### EXERCISE REQUIREMENTS
Both the line containing "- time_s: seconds" and the line containing "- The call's" belong to the span. Output exactly that span from the listing below, and nothing outside it.

### EXERCISE DATA
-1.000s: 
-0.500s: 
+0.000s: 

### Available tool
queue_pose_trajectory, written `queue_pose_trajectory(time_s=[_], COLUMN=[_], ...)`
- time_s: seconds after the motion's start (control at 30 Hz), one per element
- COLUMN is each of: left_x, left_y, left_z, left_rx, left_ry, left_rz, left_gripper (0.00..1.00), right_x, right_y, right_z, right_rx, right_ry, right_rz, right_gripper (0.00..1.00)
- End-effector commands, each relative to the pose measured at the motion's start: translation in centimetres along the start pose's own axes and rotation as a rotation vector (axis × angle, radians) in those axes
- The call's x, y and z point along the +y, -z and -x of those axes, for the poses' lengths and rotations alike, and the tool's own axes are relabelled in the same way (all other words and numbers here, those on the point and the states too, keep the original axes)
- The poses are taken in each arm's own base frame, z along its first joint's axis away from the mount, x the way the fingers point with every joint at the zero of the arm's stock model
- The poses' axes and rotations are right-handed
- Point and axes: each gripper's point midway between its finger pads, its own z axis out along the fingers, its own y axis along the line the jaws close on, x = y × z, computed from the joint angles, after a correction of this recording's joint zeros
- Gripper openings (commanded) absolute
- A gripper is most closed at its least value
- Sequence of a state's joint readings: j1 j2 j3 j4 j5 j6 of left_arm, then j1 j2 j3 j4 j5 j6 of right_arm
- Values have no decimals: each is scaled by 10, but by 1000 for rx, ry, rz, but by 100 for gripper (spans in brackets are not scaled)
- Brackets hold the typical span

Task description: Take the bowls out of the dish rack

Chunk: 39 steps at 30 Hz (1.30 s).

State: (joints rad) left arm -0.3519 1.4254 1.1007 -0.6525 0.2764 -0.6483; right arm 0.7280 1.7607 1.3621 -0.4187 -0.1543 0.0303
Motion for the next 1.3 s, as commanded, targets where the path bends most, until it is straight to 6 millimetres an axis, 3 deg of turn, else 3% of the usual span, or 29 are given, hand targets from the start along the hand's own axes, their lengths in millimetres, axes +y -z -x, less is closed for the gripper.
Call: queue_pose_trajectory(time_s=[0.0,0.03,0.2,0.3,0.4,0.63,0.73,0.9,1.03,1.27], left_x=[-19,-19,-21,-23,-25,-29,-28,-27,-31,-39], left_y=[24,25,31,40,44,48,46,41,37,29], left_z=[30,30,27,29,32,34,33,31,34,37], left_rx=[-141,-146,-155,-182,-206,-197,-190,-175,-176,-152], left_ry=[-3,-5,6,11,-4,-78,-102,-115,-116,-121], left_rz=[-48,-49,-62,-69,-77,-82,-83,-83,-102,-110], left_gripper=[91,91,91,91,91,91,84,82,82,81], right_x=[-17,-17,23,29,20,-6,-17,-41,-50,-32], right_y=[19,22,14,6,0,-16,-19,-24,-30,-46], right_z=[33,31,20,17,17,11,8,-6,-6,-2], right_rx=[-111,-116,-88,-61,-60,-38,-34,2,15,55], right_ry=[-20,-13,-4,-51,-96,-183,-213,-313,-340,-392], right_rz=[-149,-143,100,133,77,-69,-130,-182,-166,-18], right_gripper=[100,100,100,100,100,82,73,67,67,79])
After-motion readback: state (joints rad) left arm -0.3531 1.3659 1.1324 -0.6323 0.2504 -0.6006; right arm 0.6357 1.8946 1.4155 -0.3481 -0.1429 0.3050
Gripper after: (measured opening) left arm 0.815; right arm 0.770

### TASK RESULT
- time_s: seconds after the motion's start (control at 30 Hz), one per element
- COLUMN is each of: left_x, left_y, left_z, left_rx, left_ry, left_rz, left_gripper (0.00..1.00), right_x, right_y, right_z, right_rx, right_ry, right_rz, right_gripper (0.00..1.00)
- End-effector commands, each relative to the pose measured at the motion's start: translation in centimetres along the start pose's own axes and rotation as a rotation vector (axis × angle, radians) in those axes
- The call's x, y and z point along the +y, -z and -x of those axes, for the poses' lengths and rotations alike, and the tool's own axes are relabelled in the same way (all other words and numbers here, those on the point and the states too, keep the original axes)

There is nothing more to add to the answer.